In the wake of recent gun violence in Toronto, a Star story Jan. 7 raised the issue of how kids are affected
when they grow up without their fathers.
Toronto pastor Bruce Smith said the gangs and guns that have grabbed headlines lately reflect his experience
growing up without a father in Texas, a situation he says often breeds feelings of powerlessness and
frustration among boys.
"As a young kid, you need that security, so if you don't have it, you will try to create it, by being tough,
by being mean, being part of a gang," he said. And it is a problem regardless of race or income.
Brownstone also says paternal involvement is not just an issue limited to lower-income communities or
certain racial groups.
"There is a perception that this is a poverty issue," he says. "Rich kids are just as likely to get into
trouble as poor kids if they are not properly parented."
To him, that means parents spending time with kids, knowing where they are and what they are doing, and
parents who function as a team and don't put their children in the middle of their conflicts.
Brownstone, who divided his time between family court and young offenders court for his first six years on
the bench, says he saw teens from a cross-section of backgrounds, including wealthy homes.
"The high incidence of violent behaviour from boys was strongly correlated to being fatherless but it was
not, in my experience, prevalent among any one community. It was not related to one race or community, but
it was related to having no father."
The issue is not about the child's socioeconomic background, he says, but about parents who cannot resolve
their disputes and kids who fall through the cracks.
"I've seen many custody cases here with wealthy people. Those parents were busy professionals. There's a
nanny raising those children and if I were going to be honest about who should get custody, it would be the
nanny.
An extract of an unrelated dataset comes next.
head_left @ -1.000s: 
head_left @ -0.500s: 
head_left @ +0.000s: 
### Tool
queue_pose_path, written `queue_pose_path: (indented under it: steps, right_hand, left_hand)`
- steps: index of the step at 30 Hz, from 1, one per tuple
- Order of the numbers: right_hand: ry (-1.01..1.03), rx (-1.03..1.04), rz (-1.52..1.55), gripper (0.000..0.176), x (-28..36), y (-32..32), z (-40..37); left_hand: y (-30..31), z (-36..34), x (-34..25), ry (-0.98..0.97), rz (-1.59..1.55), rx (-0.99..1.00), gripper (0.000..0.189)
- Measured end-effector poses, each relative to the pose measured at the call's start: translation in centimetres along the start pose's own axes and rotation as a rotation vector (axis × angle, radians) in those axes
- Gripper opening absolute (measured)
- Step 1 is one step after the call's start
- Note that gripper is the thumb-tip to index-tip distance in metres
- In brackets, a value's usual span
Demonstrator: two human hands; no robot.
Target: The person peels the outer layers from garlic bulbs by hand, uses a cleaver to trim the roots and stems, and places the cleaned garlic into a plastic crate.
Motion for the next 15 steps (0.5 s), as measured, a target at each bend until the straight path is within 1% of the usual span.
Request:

That's the person these children are most bonded to."
Kids may act out in different ways. "It may manifest itself in getting in with the wrong crowd and getting
involved with guns," he says. "I have dealt with rich kids who got involved with drugs. I have deal with
rich kids who have gotten pregnant and had tremendous sexual promiscuity. It's not about rich or poor."
He says there are several things that could be done to prevent duelling parents from doing harm to their
children. Parents should do everything they can to avoid having to sort it out in court. "Litigation is not
a good way to make decisions."
He also supports the idea of mandatory parent education for anyone dealing with questions of support,
custody and access.
Brownstone would like to see anyone involved with children, including schools, physicians' offices and
social services agencies, sending the message that involvement of both parents is important to a child's
emotional well-being and healthy development.
"I say this in court: `You have to love your child more than you dislike each other and if you can do that
and always make it all about the child and put aside your own personal animosity, then your child should
grow up healthy.'"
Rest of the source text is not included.